Utah Territorial Legislature

In office
- 1883 – 1884

Assessor and Collector of Taxes for Salt Lake City, Utah

In office
- 1884

Personal details
- Born: September 11, 1853 Salt Lake City, Utah Territory
- Died: August 1, 1884 (aged 30) Salt Lake City, Utah Territory
- Spouse(s): Sarah Taylor Hoagland Selma van Cott

= William W. Taylor =

American politician

William Whitaker Taylor (September 11, 1853 – August 1, 1884) was a member of the Utah Territorial Legislature, member of the Presidency of the Seventy in the Church of Jesus Christ of Latter-day Saints (LDS Church), and a son of LDS Church president John Taylor. He was a half brother to John W. Taylor, a member of the Quorum of the Twelve Apostles who was dropped from the body and excommunicated for refusing to give up plural marriage, and a brother-in-law to George Q. Cannon.

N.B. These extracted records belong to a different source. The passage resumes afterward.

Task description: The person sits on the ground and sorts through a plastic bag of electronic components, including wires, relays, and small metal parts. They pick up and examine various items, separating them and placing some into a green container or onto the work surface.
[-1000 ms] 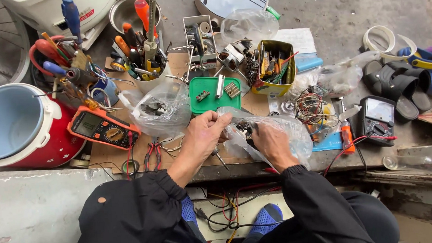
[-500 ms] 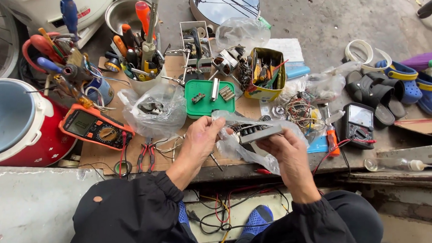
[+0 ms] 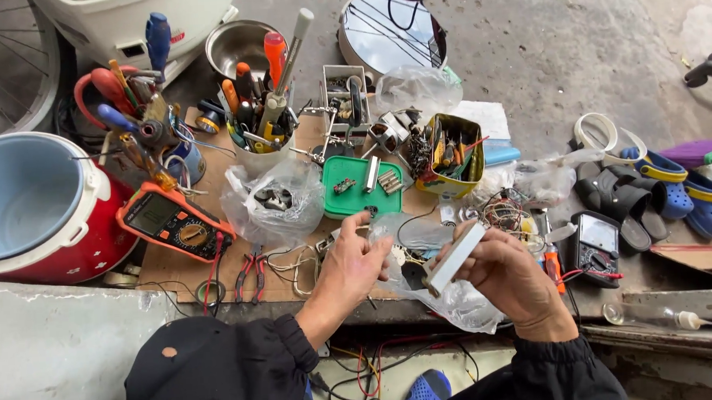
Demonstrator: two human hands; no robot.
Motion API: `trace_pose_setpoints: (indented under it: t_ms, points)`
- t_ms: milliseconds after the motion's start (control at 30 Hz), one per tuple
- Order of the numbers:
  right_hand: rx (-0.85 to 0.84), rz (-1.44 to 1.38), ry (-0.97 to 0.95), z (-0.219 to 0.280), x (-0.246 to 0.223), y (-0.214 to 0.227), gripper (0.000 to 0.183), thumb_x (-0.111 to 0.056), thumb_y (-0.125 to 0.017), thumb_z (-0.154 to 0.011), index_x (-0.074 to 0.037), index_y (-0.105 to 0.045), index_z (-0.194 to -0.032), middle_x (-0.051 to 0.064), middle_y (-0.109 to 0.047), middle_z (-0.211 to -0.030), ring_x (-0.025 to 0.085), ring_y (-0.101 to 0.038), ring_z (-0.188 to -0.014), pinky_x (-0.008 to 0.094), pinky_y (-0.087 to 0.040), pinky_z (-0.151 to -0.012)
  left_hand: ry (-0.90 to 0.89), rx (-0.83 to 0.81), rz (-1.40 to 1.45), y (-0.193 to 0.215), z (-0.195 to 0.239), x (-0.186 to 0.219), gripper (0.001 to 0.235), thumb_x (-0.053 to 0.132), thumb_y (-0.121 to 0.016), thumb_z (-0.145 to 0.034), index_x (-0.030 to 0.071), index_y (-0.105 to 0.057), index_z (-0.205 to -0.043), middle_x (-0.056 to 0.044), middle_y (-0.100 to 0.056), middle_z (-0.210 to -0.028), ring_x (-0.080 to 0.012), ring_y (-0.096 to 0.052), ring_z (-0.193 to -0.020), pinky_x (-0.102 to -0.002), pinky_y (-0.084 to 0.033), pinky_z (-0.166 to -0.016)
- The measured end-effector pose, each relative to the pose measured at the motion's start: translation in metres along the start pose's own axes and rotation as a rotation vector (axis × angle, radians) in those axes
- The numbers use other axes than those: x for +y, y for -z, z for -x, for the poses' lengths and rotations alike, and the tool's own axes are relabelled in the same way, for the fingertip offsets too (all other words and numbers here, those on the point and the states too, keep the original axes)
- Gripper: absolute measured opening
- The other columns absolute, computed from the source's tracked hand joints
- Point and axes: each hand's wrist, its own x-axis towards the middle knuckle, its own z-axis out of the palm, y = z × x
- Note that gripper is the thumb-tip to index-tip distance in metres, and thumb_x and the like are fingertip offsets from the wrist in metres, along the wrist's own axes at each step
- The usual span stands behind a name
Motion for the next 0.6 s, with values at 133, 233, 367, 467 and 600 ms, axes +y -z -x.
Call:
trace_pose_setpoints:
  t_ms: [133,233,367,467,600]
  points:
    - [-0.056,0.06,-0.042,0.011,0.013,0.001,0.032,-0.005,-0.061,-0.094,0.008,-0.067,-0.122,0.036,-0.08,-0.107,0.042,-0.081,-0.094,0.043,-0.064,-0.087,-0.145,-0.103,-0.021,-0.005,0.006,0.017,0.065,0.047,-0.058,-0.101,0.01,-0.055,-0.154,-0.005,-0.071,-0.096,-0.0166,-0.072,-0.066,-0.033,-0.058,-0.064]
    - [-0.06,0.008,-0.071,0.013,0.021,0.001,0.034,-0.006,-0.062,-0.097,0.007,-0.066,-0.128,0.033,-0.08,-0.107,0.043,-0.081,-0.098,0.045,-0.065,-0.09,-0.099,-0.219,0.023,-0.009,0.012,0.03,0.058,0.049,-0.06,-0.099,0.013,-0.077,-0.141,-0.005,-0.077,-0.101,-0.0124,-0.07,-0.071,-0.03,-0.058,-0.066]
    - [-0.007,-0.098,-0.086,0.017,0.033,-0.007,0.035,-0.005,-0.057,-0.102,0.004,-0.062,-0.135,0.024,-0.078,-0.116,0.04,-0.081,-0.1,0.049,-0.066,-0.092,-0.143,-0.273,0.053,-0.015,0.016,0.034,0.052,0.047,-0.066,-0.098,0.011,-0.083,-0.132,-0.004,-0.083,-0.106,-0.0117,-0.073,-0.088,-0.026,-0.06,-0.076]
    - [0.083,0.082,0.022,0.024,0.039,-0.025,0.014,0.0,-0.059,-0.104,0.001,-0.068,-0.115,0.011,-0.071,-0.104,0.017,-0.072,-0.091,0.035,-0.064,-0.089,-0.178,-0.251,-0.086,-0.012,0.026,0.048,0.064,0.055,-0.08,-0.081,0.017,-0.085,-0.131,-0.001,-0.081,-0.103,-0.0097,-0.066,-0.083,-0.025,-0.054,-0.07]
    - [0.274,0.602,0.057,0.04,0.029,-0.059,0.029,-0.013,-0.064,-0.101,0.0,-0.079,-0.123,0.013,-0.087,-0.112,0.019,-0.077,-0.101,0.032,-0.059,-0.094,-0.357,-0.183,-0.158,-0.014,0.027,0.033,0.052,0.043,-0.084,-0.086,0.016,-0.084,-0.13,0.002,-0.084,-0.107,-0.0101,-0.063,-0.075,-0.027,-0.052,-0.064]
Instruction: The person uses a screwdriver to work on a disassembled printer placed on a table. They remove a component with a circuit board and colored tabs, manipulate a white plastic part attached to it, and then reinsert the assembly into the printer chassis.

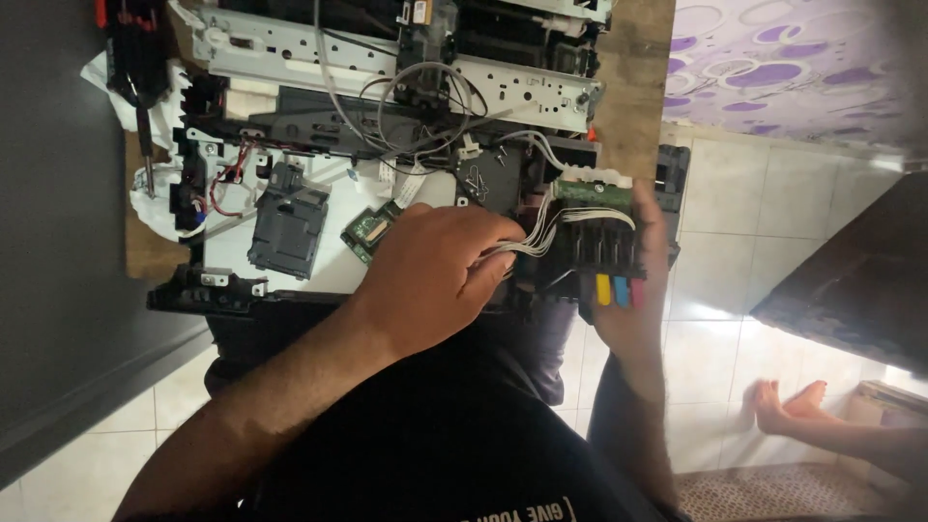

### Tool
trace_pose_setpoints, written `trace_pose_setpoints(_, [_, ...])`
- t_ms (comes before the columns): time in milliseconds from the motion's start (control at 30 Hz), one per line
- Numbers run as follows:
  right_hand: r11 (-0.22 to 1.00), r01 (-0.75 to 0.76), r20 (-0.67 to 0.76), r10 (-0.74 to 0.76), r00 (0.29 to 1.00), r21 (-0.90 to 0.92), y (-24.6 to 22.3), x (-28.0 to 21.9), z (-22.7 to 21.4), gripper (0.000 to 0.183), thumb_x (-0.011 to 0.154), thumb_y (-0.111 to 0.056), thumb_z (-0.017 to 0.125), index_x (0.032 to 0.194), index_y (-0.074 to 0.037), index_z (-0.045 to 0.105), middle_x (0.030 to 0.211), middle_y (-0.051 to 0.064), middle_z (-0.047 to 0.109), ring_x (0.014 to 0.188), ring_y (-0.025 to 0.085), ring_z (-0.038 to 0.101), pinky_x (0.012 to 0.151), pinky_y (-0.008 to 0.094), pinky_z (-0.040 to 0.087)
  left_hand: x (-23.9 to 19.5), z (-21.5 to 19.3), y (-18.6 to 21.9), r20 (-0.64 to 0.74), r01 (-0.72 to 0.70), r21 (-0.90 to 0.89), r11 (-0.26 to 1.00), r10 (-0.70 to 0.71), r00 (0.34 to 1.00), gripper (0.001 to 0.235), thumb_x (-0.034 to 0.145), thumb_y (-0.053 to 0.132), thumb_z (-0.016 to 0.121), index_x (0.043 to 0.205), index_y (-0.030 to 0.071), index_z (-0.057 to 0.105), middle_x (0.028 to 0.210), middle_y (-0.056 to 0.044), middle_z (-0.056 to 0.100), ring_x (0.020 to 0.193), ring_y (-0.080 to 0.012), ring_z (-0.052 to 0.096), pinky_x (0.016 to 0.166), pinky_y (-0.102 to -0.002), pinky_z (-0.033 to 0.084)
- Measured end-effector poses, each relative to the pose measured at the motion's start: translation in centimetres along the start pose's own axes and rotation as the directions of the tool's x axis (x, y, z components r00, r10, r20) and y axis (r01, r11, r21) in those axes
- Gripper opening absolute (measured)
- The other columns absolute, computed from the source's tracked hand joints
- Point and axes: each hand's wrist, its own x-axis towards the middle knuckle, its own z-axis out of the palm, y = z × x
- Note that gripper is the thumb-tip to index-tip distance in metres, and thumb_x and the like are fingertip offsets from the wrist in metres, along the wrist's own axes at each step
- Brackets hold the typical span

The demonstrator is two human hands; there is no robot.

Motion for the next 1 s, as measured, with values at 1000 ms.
trace_pose_setpoints(1000, [0.999,0.053,-0.057,-0.053,0.997,-0.009,1.1,0.5,0.1,0.064,0.1,-0.029,0.064,0.153,-0.005,0.037,0.144,0.016,0.055,0.137,0.03,0.056,0.119,0.045,0.048,0.8,-1.3,0.7,0.019,-0.041,0.083,0.996,0.04,0.999,0.069,0.062,-0.002,0.058,0.13,0.012,0.065,0.123,-0.006,0.069,0.114,-0.0316,0.063,0.098,-0.05,0.038])
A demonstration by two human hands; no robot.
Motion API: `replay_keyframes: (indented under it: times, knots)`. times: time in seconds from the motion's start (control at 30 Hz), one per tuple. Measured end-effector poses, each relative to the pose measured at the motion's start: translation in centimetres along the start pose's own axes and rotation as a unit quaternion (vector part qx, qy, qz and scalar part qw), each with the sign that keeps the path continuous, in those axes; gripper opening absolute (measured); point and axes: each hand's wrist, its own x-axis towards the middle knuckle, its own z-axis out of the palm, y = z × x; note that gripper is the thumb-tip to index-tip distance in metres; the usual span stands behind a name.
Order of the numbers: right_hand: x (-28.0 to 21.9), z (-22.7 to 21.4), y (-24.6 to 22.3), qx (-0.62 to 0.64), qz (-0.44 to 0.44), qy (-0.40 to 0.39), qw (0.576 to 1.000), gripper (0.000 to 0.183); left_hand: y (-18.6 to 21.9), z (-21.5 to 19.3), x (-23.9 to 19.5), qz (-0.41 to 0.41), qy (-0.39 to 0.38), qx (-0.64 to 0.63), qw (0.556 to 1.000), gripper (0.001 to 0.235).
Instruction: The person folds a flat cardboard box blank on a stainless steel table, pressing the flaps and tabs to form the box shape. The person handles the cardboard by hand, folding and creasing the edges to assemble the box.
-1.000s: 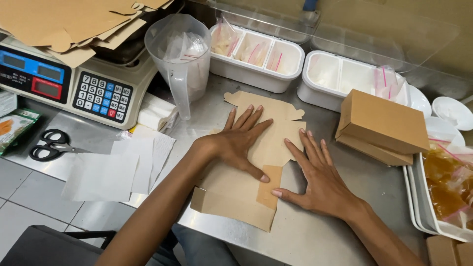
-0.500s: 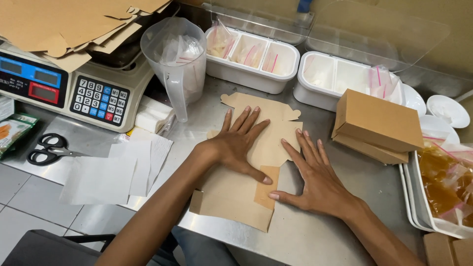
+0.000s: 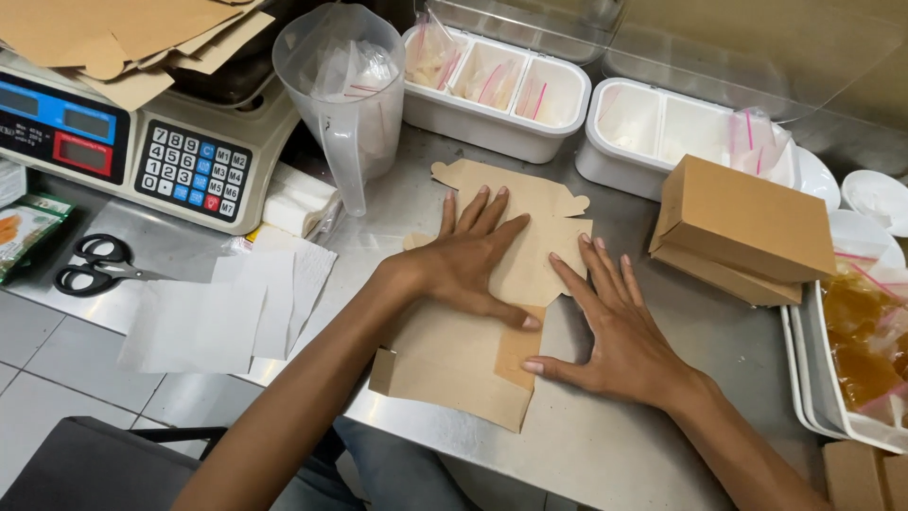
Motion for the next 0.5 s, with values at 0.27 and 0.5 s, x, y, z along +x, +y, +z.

William served a mission in England with his half brother John, but before leaving married the youngest daughter of Abraham Hoagland and Agnes Taylor, 20-year-old Sarah Taylor Hoagland, with whom he eventually had six children.

William reported that while crossing the ocean with John on the Steamship Dakota on the way to England, he had a dream in which Jesus Christ appeared to him, took him by the hand, looked in his face, and asked "Will you ever doubt again?"

Two years after returning from his mission, William was named one of the First Seven Presidents of the Seventy at the age of 26. Soon thereafter he was also appointed to the Council of Fifty.

Despite the near-universal view that John Taylor refused compromise on plural marriage, over a third of general authorities appointed under Taylor were monogamists, including William and his half brother. It wasn't until just before his death that William took on a plural wife, Selma van Cott, daughter of fellow Seventies president John Van Cott.

In addition to his rise within the church, William was elected to the Utah Territorial Legislature in the 1883 general election. Within months, he was also elected assessor and collector of taxes for Salt Lake City in February 1884. However, on a Saturday evening that summer, he was attacked with "bilious colic" and died from the effects within a week. He left six children, eight years and under, from his first wife and none from his second.

Given his meteoric rise in church and public office, one historian commented that Taylor would be much better known if his life hadn't ended at such an early age. His father, who was president of the LDS Church at the time, said in his obituary "I cannot think of anything which I wish he had done differently." John Morgan took his place as one of the presidents of the Seventy.

At Taylor's funeral in the Salt Lake Tabernacle, Wilford Woodruff, Robert T. Burton, Joseph F. Smith, George Q. Cannon, and John Taylor each spoke.